Five touchdowns in five possessions from four different players. A perfect passer rating for second-year quarterback Kenny Pickett. Every eligible receiver getting the football at various times and showcasing their ability.
There was a lot to like from the performance of the Steelers' first-team offense in the preseason, which the Steelers completed Thursday night with a 24-0 rout of the Atlanta Falcons to finish 3-0.
"That's what you want to happen, but it's nothing until we've done it when it counts," cautioned Steelers offensive coordinator Matt Canada Saturday at the UPMC Rooney Sports Complex. "I mean, I think there's positives in going out and doing what we should do doing what we've done in practice.
"We're so happy with where we are. We are all happy with the execution, the urgency the guys have shown, you know, happy with a lot of things we've done, but none of that really matters until a couple of weeks from now."
A couple of weeks from now is when the Steelers will go from being a team that was 3-0 in the preseason, averaging 11.3 yards per offensive play with the first unit on the field, posting five plays of 25 or more yards and seeing Pickett average 13.2 yards per pass attempt, to one that is 0-0 and hosting the San Francisco 49ers to open the regular season.
Taking what were the positives out of a preseason and transitioning those to the regular season is the next task that awaits. San Francisco was the NFL's top-rated defense in 2022 in terms of yards and points allowed, presenting a big challenge.
But Canada now has a good feel for where his team is at in that process and what he and his staff will need to do to have the Steelers prepared for that challenge.
"I'm happy with where we are, but I probably felt like a year ago we felt like we were on the right track," Canada said. "You're always working at it. I do think we're better. We're more experienced. We have an identity amongst our team.
"We know on a team who we are, and I think Kenny's being the quarterback and having all the reps and the timing and all those things."
The Steelers are in a better place heading into this season than they were a year ago at this time when they stumbled out of the gate and averaged just over two touchdowns per game during a 2-6 start.
The big question a year ago as the regular season approached was whether Pickett would be second or third on the team's depth chart behind then-starter Mitch Trubisky.

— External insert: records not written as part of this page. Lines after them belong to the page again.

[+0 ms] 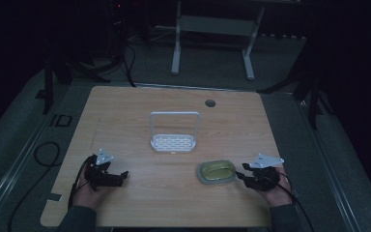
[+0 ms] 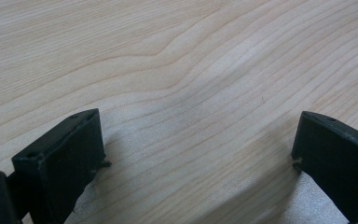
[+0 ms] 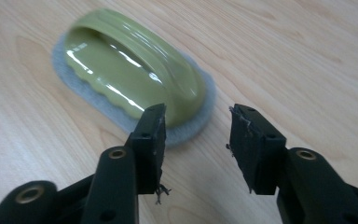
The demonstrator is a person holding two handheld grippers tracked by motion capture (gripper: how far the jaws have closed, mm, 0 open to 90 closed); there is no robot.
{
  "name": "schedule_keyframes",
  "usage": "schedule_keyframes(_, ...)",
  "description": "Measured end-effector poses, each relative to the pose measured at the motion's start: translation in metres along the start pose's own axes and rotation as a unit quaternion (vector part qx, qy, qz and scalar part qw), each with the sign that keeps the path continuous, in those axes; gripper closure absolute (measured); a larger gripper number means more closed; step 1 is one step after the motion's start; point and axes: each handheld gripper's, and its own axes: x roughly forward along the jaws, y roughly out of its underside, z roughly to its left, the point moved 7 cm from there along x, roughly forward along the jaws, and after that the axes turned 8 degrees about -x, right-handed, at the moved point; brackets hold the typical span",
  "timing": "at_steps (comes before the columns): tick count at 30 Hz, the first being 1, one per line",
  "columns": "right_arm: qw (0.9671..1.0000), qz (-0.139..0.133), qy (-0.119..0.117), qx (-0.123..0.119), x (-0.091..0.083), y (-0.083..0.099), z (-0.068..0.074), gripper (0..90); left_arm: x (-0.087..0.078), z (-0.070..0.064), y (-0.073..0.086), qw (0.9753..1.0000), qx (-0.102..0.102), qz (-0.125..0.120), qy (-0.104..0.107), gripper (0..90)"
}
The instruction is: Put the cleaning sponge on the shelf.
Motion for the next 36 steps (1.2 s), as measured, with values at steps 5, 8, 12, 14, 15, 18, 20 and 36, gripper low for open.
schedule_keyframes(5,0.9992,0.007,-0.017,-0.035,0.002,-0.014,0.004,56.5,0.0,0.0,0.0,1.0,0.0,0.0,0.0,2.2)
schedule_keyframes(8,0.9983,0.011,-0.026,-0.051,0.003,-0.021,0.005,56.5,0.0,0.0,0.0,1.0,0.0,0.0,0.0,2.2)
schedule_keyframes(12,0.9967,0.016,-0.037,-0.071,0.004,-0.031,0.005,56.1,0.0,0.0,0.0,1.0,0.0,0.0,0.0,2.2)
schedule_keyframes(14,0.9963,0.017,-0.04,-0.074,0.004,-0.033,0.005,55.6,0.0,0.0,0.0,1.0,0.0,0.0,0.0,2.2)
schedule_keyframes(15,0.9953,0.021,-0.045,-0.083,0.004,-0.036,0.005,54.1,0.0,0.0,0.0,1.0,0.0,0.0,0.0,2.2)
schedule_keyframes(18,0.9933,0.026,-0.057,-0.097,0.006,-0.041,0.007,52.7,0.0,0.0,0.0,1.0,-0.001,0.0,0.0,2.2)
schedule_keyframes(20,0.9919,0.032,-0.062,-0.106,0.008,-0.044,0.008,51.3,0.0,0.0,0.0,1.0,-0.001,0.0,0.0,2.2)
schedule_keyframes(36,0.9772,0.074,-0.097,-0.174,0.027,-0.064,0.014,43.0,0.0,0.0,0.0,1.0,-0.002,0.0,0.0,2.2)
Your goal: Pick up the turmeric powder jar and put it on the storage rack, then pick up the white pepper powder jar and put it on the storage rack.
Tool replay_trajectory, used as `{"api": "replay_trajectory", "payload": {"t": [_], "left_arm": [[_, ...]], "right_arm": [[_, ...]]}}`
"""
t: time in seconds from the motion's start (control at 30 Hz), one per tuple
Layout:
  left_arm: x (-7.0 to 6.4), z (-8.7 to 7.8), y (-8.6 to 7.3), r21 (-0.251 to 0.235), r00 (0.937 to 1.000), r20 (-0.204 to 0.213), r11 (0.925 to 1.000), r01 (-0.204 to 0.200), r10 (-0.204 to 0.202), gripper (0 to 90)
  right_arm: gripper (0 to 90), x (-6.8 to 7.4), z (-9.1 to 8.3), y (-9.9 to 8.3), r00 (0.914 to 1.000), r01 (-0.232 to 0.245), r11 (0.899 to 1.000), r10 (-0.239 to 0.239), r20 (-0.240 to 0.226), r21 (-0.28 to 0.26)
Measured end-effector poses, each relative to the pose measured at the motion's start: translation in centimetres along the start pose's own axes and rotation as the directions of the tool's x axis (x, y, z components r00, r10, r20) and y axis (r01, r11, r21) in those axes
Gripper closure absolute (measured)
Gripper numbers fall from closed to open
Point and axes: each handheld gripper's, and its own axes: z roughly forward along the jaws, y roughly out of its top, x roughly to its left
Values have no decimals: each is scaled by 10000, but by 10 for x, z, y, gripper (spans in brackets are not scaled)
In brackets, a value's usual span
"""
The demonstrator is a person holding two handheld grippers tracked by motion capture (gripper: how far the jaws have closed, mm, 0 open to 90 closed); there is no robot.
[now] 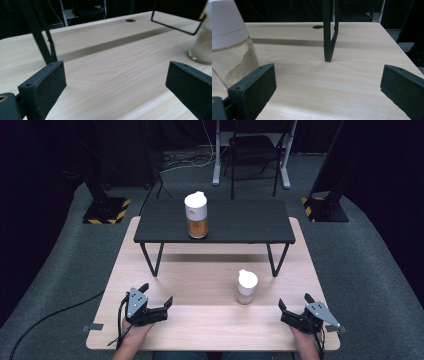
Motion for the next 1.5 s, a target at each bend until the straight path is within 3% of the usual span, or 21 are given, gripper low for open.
{"api": "replay_trajectory", "payload": {"t": [0.4,0.73,1.23,1.5], "left_arm": [[8,4,-23,-55,9990,187,9991,413,-412,24],[14,4,-37,-127,9941,146,9941,1076,-1074,25],[12,4,-39,-153,9960,45,9959,894,-894,0],[11,4,-38,-135,9965,29,9964,838,-838,0]], "right_arm": [[0,0,0,0,10000,4,10000,-4,22,1],[0,1,0,0,10000,9,10000,-9,32,5],[0,1,0,0,9999,128,9999,-128,22,2],[0,1,-3,1,9997,121,9999,-122,-213,-41]]}}
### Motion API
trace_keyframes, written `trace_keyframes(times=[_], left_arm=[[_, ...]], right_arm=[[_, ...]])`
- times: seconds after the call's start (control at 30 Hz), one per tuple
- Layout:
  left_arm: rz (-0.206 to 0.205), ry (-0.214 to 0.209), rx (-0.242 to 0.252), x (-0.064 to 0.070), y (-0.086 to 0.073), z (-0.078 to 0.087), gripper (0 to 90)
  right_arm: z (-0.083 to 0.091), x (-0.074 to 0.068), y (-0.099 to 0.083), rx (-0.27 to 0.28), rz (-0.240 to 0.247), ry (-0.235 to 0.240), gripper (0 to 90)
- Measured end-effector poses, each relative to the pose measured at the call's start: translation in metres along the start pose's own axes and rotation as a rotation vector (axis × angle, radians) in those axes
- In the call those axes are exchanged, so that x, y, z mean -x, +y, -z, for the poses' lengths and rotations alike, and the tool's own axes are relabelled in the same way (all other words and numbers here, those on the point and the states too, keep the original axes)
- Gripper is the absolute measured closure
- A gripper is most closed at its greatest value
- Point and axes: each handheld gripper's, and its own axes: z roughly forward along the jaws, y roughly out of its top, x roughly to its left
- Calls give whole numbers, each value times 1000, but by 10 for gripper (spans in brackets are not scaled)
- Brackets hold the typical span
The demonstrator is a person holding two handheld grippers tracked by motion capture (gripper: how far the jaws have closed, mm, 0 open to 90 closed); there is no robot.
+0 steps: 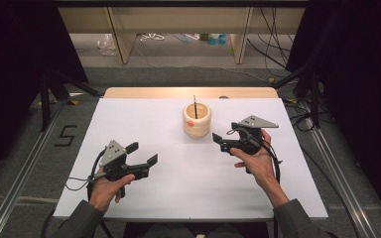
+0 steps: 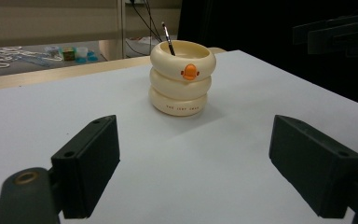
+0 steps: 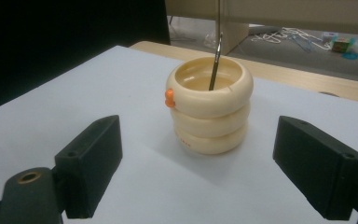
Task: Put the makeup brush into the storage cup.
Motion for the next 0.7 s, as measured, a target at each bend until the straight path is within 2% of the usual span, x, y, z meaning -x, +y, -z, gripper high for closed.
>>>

There also were plenty of questions regarding the status of a rebuilt offensive line.
Now, Pickett is firmly entrenched as the team's starting quarterback, while the line made steady improvement over the course of the 2022 season and then added guard Isaac Seumalo, among others, in free agency, as well as first-round draft pick Broderick Jones.
Seumalo has been a steadying factor, as expected, at left guard, while Jones has pushed incumbent left tackle Dan Moore Jr. throughout the offseason, making that unit stronger.
But it's been the maturation of Pickett that has the Steelers perhaps the most excited.
Pickett completed 11 of 13 pass attempts in the preseason for 199 yards and two touchdowns, compiling a perfect 158.3 passer rating. He also has shown a natural propensity for leadership, something that can be rare for a second-year player.
"He's the leader," Canada said. "We were doing the same things. We've run our offense, and obviously we have wrinkles and differences, but there's not been dramatic changes. Kenny understands it, knows where to go (with the ball), has the answers, 'If they do this, I do this. If they do this and this, then we do this.'
"I think ownership as far as he's the leader and Kenny is a very outward leader, a strong leader, a commanding leader. … If you're there for a year, you kind of get it figured out, right? This is what I do in May so I do in June. This is I mean I think he's had that time to now put his own stamp on things."
It all has the Steelers in a good place heading into the regular season, even if, in the grand scheme of things, a perfect preseason isn't really all that meaningful.
"I think that's better," Canada said of the offense as a whole. "But, as I was saying, nothing matters until we play a real game."